The Balkan identity is very important to the South Slavic nations today, and it did not exist before they moved to this part of the world. How did the Balkans come about? Why does the Balkans want to be part of Europe?

Maps showing European macro-regions are published from time to time on social media, especially those focused primarily on political reality, such as Twitter. Usually, once that happens, there are bound to be Balkan commentators who will criticize those maps. The average Pole will be most offended if someone places them in the same coordinate system as a Russian. Let’s remember that before the fall of the Berlin Wall, everything inside the Soviet camp, including East Germany, was considered the East. The West has its own gradation of three Easts: the East (European), the Middle East (Islamic, which we, from the European East, call the Middle East) and the Far East (Asian).

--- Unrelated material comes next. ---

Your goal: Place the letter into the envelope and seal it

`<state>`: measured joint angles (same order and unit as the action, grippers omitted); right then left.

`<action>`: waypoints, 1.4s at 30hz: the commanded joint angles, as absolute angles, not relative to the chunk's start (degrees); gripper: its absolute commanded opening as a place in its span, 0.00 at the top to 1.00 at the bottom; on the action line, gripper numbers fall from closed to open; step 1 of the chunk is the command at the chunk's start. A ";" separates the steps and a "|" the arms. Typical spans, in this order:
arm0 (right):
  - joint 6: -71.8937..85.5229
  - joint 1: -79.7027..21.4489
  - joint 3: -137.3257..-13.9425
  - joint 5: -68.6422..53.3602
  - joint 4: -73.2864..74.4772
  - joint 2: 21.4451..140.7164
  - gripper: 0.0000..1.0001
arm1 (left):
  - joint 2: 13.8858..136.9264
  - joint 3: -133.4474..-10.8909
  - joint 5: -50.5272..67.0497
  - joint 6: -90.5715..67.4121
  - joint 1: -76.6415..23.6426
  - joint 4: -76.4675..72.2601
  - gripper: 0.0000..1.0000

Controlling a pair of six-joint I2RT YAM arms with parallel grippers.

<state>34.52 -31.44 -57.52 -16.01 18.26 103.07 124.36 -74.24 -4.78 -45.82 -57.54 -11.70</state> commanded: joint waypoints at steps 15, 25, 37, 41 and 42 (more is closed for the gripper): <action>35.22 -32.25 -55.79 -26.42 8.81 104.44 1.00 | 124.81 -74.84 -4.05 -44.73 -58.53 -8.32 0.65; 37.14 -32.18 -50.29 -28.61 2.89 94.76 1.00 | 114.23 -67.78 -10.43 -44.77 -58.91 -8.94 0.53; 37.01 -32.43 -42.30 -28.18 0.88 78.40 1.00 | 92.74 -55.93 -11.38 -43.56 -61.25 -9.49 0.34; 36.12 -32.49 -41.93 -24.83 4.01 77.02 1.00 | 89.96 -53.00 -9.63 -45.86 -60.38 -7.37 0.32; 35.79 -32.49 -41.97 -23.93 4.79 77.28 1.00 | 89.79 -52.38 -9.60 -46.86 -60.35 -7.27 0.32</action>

The first thing we can conclude is that each macroregion places itself at the centre of the world. For China, we are not the East, but the West. Arabia does not consider itself the Middle East. As of recently, intellectuals from Central Asia have been insisting that in Russian (the language of the former empire whose borders they were trapped in) their region be called Central Asia, because they are now independent and in the centre, not in the middle between some other superpowers. Another thing we notice is that the borders of macroregions are often arbitrary and subject to interpretations and changes.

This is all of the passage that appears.